= Alexander Abercrombie =

British pianist, composer and mathematician

John Ralph Alexander Giles (Alex) Abercrombie (1949 - 2023) was a British pianist, composer, and mathematician.

==Biography==
Hailing from London, Abercrombie's parents were Nigel Abercrombie, Professor of French at Magdelen College and later a distinguished writer and civil servant and General Secretary of the Arts Council from 1963–68, and Elisabeth Abercrombie, an operatic soprano. Educated at Worth and the Royal College of Music, he gave his professional debut recital at the Purcell Room in London in 1972.
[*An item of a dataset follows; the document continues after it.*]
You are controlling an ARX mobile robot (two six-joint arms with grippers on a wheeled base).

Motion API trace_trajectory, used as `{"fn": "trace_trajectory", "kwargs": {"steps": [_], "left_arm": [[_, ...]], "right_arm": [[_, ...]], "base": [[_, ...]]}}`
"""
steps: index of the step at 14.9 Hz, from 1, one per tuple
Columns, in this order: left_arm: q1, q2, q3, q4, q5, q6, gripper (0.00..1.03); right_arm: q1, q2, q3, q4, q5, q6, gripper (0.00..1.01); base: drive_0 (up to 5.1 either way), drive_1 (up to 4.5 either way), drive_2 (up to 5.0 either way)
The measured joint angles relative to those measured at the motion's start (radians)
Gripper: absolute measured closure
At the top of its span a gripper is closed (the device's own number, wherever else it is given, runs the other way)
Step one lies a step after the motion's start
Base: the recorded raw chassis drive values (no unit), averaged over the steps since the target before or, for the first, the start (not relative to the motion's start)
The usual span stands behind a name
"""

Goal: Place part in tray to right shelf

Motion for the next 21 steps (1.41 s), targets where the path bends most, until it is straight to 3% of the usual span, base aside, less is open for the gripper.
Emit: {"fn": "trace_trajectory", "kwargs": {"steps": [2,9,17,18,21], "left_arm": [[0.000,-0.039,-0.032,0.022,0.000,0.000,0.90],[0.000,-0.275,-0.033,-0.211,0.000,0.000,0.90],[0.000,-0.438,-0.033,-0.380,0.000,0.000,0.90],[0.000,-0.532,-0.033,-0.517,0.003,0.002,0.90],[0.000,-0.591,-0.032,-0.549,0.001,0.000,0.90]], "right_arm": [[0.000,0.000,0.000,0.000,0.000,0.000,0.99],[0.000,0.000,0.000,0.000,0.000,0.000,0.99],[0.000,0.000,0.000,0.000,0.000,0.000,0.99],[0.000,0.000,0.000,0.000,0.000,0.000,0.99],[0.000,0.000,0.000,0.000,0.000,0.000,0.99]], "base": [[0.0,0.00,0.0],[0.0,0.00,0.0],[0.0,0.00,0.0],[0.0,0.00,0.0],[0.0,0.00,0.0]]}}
He studied the piano with Margaret Kitchin and in the early 1970s moved to Paris to study with Yvonne Loriod specialising in the works of her husband Olivier Messiaen and his pupils. He then returned to the UK and became well known as a contemporary music specialist, appearing at most of the major London venues.

Abercrombie premiered various difficult works by Nikos Skalkottas, Michael Finnissy, Brian Ferneyhough, Iannis Xenakis and others including Kaikhosru Shapurji Sorabji, some of whose major works he has also edited for publication.

He taught himself mathematics, published many research articles, gave lectures at leading universities including Imperial College London, and in 1996 was awarded a doctorate by Liverpool University for his work in number theory (which includes pioneering studies on Beatty sequences) and probability.

Abercrombie married Barbara Dix, a British mezzo-soprano, whom he met at Glyndebourne whilst working as a répétiteur. They ran the Independent Academy of Music and Drama, in Southport, for 30 years. A number of their former pupils have gone on to have solo careers including Philip Howard, Andrew Slater and Rosa Mannion.

In 1987, Abercrombie and Dix founded the Mozart Singing Competition (formerly National Mozart Competition, for singers and pianists), whose patron is Dame Kiri Te Kanawa. Previous finalists have included Alfie Boe, David Horne, Freddy Kempf, Franzita Whelan and Andrew Sritheran.

Abercrombie's brother-in-law was the composer John Gardner.

Abercrombie died in Wales on April 26, 2023.